**Assignment**:
Your answer should be the lines of the material that include the word "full".

————

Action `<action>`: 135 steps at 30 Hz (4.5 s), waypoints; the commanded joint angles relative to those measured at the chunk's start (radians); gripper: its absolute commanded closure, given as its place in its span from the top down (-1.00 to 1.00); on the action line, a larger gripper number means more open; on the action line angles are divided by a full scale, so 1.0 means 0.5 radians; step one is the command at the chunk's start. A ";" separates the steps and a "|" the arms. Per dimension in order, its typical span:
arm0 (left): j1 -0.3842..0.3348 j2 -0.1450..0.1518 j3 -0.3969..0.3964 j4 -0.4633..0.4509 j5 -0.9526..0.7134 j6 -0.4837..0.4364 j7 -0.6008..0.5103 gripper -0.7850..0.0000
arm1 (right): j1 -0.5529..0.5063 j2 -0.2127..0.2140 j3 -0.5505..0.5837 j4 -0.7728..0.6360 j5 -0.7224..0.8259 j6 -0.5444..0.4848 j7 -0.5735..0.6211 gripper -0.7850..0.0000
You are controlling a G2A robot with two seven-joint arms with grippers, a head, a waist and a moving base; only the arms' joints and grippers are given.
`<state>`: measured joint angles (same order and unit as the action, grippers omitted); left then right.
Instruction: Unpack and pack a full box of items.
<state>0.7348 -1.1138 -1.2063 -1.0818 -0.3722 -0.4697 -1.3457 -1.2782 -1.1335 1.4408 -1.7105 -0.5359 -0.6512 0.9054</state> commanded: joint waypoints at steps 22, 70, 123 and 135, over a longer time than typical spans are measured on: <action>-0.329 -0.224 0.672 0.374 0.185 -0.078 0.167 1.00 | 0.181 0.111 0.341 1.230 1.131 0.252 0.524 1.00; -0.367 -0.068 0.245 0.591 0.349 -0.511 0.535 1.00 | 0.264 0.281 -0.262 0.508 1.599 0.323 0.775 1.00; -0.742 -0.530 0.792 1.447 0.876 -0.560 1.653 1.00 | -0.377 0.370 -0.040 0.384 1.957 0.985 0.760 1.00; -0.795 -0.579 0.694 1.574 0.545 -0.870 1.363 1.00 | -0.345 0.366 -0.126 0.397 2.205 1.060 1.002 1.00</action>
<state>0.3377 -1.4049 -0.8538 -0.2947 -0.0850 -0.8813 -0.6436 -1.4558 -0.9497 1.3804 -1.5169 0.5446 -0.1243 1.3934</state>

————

**Response**:
Action `<action>`: 135 steps at 30 Hz (4.5 s), waypoints; the commanded joint angles relative to those measured at the chunk's start (radians); gripper: its absolute commanded closure, given as its place in its span from the top down (-1.00 to 1.00); on the action line, a larger gripper number means more open; on the action line angles are divided by a full scale, so 1.0 means 0.5 radians; step one is the command at the chunk's start. A ";" separates the steps and a "|" the arms. Per dimension in order, its typical span:
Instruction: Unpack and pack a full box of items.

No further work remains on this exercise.